The Hurricane Game is a popular activity among younger students, and a good way to review a particular topic. Its rules are simple:
- Divide the class into teams. Each team has a score.
- On each turn, a single representative from each team comes to the front of the class.
- Ask the representatives a question.
- The first representative to answer correctly gets to choose a card from the board.
- Behind the card is a certain event...
- If the card has a number on it, the representative's team gets that number added to their score.
- If the card has a volcano on it, the representative's team loses all their points.
- If the card has a tornado on it, a random team loses a random number of points.
- If the card has a robber on it, a random team gives all their points to the representative's team.
- If the card has a hurricane on it, everybody loses all their points.

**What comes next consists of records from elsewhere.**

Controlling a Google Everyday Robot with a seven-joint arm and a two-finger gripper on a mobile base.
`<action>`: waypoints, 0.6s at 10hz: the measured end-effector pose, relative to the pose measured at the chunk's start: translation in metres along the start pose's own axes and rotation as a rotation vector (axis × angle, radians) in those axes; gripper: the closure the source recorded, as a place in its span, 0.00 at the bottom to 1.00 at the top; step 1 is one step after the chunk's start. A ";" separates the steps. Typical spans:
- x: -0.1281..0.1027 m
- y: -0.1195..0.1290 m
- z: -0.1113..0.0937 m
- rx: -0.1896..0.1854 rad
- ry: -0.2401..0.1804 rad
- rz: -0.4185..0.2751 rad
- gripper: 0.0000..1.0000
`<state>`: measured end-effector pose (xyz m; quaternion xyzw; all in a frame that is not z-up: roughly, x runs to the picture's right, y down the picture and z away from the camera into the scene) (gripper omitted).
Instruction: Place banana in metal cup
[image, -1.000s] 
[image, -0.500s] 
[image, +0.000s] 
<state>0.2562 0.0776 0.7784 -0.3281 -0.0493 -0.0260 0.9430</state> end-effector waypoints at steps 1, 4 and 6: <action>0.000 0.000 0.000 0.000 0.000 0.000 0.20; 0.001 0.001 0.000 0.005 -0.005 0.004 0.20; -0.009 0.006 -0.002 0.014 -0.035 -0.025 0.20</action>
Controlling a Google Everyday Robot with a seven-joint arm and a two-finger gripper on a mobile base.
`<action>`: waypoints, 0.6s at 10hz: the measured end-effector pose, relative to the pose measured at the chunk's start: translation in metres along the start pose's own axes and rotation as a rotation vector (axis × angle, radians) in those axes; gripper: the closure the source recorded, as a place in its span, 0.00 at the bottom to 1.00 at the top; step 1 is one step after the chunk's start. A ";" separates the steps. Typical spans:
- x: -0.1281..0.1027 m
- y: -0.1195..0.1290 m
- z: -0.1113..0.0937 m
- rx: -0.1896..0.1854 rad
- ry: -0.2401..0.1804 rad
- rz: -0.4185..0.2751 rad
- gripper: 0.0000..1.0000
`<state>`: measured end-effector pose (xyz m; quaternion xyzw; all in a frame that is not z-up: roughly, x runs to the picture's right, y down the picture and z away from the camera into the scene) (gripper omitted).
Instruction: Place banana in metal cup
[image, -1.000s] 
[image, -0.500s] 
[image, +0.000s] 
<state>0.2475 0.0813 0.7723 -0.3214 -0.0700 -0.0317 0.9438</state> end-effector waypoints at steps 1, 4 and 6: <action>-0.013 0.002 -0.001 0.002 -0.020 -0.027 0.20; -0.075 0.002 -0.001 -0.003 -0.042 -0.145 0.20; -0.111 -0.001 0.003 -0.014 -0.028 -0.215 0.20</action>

- Repeat this process with a new set of representatives for every turn, until all the cards have been exhausted. The team with the most points at the end is the winner.
This activity rewards knowledge, but its chance-heavy nature keeps things exciting and ensures that no one team dominates the game. It can also be extended to just about any topic the teacher wishes to drill students on. A 36 card game generally takes about 50 minutes to complete—an easy way to eat up an entire period.
I've written the Hurricane game in Typescript. Make sure you have its compiler, which is usually installed via npm
.
chmod +x build.sh
./build.sh
After compilation, the entire program is available as hurricane.js
, which is already pointed to by index.html
in the same directory.
Navigate to index.html
in your browser and follow the setup menus. The program is light on text because it is meant to be used in ESL contexts. The flow of the game is simple; click an avatar to select the team that got the question right, then click on one of the 36 tiles. Repeat. Tiles are numbered so that students can shout out the digits of their desired tile rather than having to walk up to the screen and point.
You can play Hurricane online here.
- There is no technical end to the game or winner screen at the moment. Surely kids can figure that out themselves though.
- Hurricane has only been tested in Firefox. I don't know how portable the css is.
- The game expects at least 800 pixels of width, which rules out cell phones for the time being. If there is a simple css trick that does away with this rigidness, let me know.
- All the art was done by yours truly with a finger on an iPad. It shows.